His life motto is "Go your own way and see your own scenery. Be calm for life's ups and downs."

==Career==
Cao is the only diver in history to win 3 gold medals in a single World Diving Series event by winning gold medals in 3m synchro, 10m synchro, and 10m individual events of the 2014 World Diving Series in Canada.

Cao together with Yue Lin are the only divers to ever win two World Series gold medals on the same day of the competition by winning the 3m synchro and 10m synchro events on 30 May 2014.

In 2015, he partnered with Qin Kai on the men's 3m synchro springboard at the World Championships in Kazan and won gold.

At the 2016 Summer Olympics in Rio, Cao led throughout the competition in the men's 3m springboard event, and won gold with a score of 547.60. He also won bronze in the 3m springboard synchronized dive with Qin Kai.

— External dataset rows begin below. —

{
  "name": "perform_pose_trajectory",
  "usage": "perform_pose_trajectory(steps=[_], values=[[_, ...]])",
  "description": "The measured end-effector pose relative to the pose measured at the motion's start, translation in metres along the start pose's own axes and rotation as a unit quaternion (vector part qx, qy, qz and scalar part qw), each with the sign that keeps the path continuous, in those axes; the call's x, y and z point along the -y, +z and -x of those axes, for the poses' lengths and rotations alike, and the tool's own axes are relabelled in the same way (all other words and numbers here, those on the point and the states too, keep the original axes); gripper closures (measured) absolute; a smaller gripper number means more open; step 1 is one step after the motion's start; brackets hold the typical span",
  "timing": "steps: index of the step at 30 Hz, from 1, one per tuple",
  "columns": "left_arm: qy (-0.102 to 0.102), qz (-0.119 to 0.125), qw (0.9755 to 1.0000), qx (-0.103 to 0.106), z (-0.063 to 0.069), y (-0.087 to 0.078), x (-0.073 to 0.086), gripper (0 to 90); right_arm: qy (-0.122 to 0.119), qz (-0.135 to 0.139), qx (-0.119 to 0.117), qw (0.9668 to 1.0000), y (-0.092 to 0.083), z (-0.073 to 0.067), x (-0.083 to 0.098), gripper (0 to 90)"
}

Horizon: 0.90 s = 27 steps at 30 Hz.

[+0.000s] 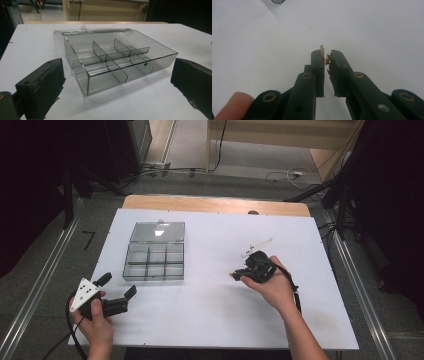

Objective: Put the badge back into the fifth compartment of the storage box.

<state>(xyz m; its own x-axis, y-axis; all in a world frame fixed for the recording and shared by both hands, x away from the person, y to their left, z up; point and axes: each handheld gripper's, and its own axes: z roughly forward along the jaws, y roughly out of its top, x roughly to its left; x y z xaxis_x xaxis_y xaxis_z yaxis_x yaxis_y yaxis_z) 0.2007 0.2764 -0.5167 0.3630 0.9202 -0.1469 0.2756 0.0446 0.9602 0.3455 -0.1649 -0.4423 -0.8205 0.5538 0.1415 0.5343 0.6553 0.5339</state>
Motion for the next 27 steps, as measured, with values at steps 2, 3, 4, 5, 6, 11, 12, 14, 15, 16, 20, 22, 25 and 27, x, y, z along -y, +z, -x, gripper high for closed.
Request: perform_pose_trajectory(steps=[2, 3, 4, 5, 6, 11, 12, 14, 15, 16, 20, 22, 25, 27], values=[[0.0, 0.001, 1.0, 0.0, 0.0, 0.0, 0.0, 0.0, -0.002, -0.003, -0.002, 1.0, 0.003, -0.003, -0.004, 80.0], [0.0, 0.001, 1.0, 0.0, 0.0, 0.0, 0.0, 0.0, 0.0, -0.003, -0.002, 1.0, 0.005, -0.004, -0.006, 79.9], [-0.001, 0.001, 1.0, 0.0, 0.0, 0.0, 0.0, 0.0, -0.005, -0.003, -0.005, 1.0, 0.007, -0.005, -0.008, 80.0], [-0.002, 0.003, 1.0, 0.0, 0.0, 0.0, 0.0, 0.0, -0.006, -0.003, -0.006, 1.0, 0.008, -0.006, -0.01, 80.0], [-0.002, 0.002, 1.0, 0.0, 0.0, 0.0, 0.0, 0.0, -0.008, -0.003, -0.006, 0.9999, 0.01, -0.007, -0.012, 80.0], [-0.004, 0.003, 1.0, 0.0, 0.0, 0.0, 0.0, 0.0, -0.014, -0.004, -0.012, 0.9998, 0.016, -0.013, -0.021, 79.9], [-0.004, 0.003, 1.0, 0.0, 0.0, 0.0, 0.0, 0.0, -0.014, -0.004, -0.012, 0.9998, 0.016, -0.014, -0.023, 79.9], [-0.003, 0.002, 1.0, 0.001, 0.0, 0.0, 0.0, 0.0, -0.015, -0.002, -0.015, 0.9998, 0.018, -0.016, -0.026, 79.9], [-0.003, 0.002, 1.0, 0.001, 0.0, 0.0, 0.0, 0.0, -0.018, -0.002, -0.016, 0.9997, 0.019, -0.017, -0.028, 80.0], [-0.004, 0.002, 1.0, 0.001, 0.0, 0.0, 0.0, 0.0, -0.017, -0.004, -0.015, 0.9997, 0.019, -0.018, -0.029, 80.0], [-0.004, 0.002, 1.0, 0.001, -0.001, 0.0, 0.0, 0.0, -0.019, -0.004, -0.018, 0.9996, 0.022, -0.021, -0.036, 79.9], [-0.004, 0.003, 1.0, 0.0, -0.001, 0.0, 0.0, 0.0, -0.022, -0.003, -0.021, 0.9995, 0.024, -0.023, -0.039, 79.9], [-0.005, 0.003, 1.0, 0.0, -0.001, 0.0, 0.0, 0.0, -0.026, -0.001, -0.025, 0.9994, 0.027, -0.025, -0.044, 79.9], [-0.007, 0.004, 1.0, 0.0, -0.002, 0.0, 0.0, 0.0, -0.024, -0.001, -0.027, 0.9994, 0.028, -0.028, -0.046, 79.9]])
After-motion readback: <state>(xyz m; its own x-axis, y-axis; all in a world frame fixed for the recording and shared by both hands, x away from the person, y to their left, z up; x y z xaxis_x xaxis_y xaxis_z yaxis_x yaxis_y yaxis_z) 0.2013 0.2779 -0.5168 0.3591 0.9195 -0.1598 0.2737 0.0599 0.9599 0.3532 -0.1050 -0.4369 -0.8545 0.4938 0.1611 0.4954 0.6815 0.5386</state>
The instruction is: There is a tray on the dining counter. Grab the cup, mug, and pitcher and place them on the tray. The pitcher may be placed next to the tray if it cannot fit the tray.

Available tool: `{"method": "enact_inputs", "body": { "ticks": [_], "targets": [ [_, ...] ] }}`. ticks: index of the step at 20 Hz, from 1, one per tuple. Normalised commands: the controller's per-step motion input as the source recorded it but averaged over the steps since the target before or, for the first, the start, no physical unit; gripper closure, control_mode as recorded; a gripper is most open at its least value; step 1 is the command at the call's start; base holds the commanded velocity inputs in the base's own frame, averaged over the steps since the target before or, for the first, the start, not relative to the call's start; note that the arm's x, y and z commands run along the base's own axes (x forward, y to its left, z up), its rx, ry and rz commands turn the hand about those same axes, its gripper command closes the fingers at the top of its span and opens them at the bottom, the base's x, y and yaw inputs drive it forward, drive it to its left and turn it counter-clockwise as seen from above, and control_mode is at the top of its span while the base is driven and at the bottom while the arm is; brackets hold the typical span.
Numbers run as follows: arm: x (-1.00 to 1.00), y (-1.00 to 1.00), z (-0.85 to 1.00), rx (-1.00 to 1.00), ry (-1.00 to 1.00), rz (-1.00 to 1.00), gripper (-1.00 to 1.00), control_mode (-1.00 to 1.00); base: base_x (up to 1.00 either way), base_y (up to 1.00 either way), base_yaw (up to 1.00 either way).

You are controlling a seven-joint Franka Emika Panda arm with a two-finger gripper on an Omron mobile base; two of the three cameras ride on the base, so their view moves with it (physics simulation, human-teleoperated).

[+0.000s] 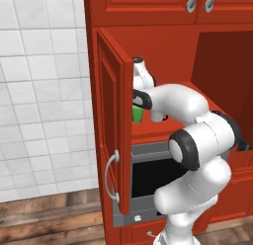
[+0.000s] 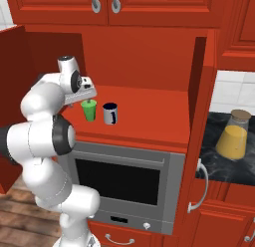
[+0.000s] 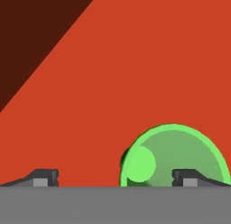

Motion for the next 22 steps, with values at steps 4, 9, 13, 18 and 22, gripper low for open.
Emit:
{"method": "enact_inputs", "body": {
  "ticks": [4, 9, 13, 18, 22],
  "targets": [
    [0.3, 0.01, -0.18, -0.01, 0.03, 0.0, -1.0, -1.0, 0.0, 0.0, 0.0],
    [0.29, 0.01, -0.17, -0.01, 0.02, 0.0, -1.0, -1.0, 0.0, 0.0, 0.0],
    [0.27, 0.01, -0.13, -0.01, 0.0, 0.0, -1.0, -1.0, 0.0, 0.0, 0.0],
    [0.18, 0.01, -0.18, -0.01, 0.03, 0.0, -1.0, -1.0, 0.0, 0.0, 0.0],
    [0.0, 0.0, -0.28, 0.0, 0.06, 0.0, -1.0, -1.0, 0.0, 0.0, 0.0]
  ]
}}
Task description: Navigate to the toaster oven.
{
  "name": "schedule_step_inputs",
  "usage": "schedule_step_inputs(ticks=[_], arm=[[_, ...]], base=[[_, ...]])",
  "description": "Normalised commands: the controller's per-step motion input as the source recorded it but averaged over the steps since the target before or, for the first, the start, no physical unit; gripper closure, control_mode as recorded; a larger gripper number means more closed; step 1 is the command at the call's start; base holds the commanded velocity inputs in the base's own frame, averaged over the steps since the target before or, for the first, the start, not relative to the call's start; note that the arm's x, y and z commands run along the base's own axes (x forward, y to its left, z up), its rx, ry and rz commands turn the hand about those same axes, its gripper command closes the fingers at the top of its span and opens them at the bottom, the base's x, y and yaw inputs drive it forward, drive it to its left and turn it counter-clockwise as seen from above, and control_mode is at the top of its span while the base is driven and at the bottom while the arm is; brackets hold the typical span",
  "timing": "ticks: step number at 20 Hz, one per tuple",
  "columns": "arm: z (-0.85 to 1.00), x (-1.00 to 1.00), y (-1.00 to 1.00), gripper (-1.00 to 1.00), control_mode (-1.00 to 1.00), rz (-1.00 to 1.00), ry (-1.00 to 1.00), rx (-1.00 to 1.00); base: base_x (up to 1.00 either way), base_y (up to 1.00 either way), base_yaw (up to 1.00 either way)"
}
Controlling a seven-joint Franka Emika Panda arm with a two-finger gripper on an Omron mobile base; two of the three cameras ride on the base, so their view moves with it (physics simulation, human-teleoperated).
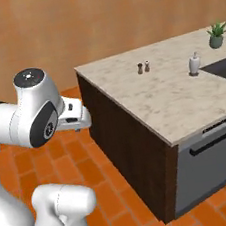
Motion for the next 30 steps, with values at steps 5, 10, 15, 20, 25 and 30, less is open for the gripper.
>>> schedule_step_inputs(ticks=[5,10,15,20,25,30], arm=[[0.00,0.00,0.00,-1.00,1.00,0.00,0.00,0.00],[0.00,0.00,0.00,-1.00,1.00,0.00,0.00,0.00],[0.00,0.00,0.00,-1.00,1.00,0.00,0.00,0.00],[0.00,0.00,0.00,-1.00,1.00,0.00,0.00,0.00],[0.00,0.00,0.00,-1.00,1.00,0.00,0.00,0.00],[0.00,0.00,0.00,-1.00,1.00,0.00,0.00,0.00]], base=[[0.00,-0.02,-0.98],[0.17,-0.09,-0.85],[0.89,0.09,-0.50],[1.00,-0.46,-0.04],[0.67,-1.00,0.06],[0.10,-1.00,-0.01]])
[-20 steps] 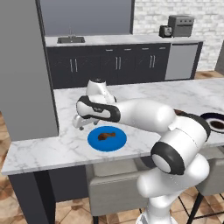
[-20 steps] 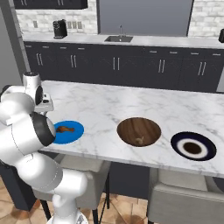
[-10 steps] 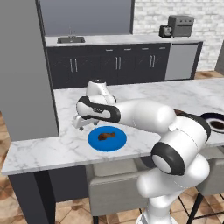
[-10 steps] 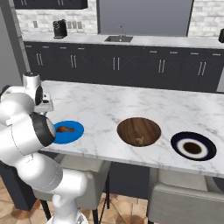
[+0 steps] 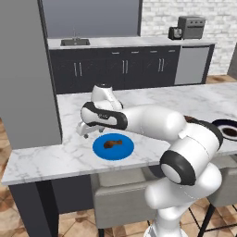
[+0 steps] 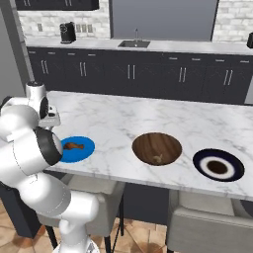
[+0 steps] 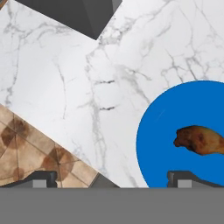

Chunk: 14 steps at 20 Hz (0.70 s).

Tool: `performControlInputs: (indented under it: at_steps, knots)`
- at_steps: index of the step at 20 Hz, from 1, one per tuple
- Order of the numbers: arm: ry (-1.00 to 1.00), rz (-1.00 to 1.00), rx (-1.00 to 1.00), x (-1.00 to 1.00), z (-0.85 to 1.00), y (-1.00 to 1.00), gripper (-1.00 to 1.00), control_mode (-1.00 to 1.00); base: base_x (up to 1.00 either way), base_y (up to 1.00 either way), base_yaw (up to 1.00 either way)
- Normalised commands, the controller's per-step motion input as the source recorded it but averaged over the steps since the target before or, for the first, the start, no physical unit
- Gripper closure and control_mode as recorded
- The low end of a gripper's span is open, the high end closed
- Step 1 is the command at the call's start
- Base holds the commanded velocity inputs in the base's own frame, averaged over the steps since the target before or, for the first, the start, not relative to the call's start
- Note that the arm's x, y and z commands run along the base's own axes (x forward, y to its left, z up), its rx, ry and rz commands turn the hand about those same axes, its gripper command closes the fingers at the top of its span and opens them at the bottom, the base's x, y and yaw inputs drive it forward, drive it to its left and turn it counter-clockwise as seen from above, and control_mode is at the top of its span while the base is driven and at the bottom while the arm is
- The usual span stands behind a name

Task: Pick the chicken drumstick and garlic from their plates and place them in the bowl. Then put the bowl in the fridge.

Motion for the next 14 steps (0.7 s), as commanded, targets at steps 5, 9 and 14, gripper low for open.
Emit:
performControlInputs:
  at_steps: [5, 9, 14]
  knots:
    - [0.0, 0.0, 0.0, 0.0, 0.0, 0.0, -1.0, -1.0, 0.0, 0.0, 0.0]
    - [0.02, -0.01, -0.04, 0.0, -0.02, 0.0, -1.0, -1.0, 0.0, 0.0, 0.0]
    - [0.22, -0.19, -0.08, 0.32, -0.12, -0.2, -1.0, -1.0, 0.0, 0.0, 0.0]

In 2017, at the World Championships in Budapest, Cao won silver pairing with Xie Siyi in the 3m synchro. In the 2018 World Cup, he won a gold in the 3m synchro with Xie, as well as a silver in the individual 3m springboard.

At the 2019 World Aquatics Championships held in Gwangju, South Korea, Cao won gold in both the men's synchronised diving events. In the 3m synchro with Xie, the pair won with their last two dives, and he also won with Chen Aisen in the 10m synchro.

At the 2020 Summer Olympics in Tokyo, Cao and teammate Aisen Chen won silver in men's synchronized 10m platform. He also won gold in individual 10m platform with 582.35 points.

At the 2024 Summer Olympics in Paris, he won the gold medal at the 10m platform event, capping off China's perfect eight-gold medal performance. Cao became the first athlete since Greg Louganis to win consecutive gold medals in this event.

==Accolades==
In 2014, he was named the Male Diver of the Year by the International Swimming Federation (FINA). He was again given the accolade in 2018.

He received the 4 May Youth Medal of Beijing in the People's Republic of China in 2014.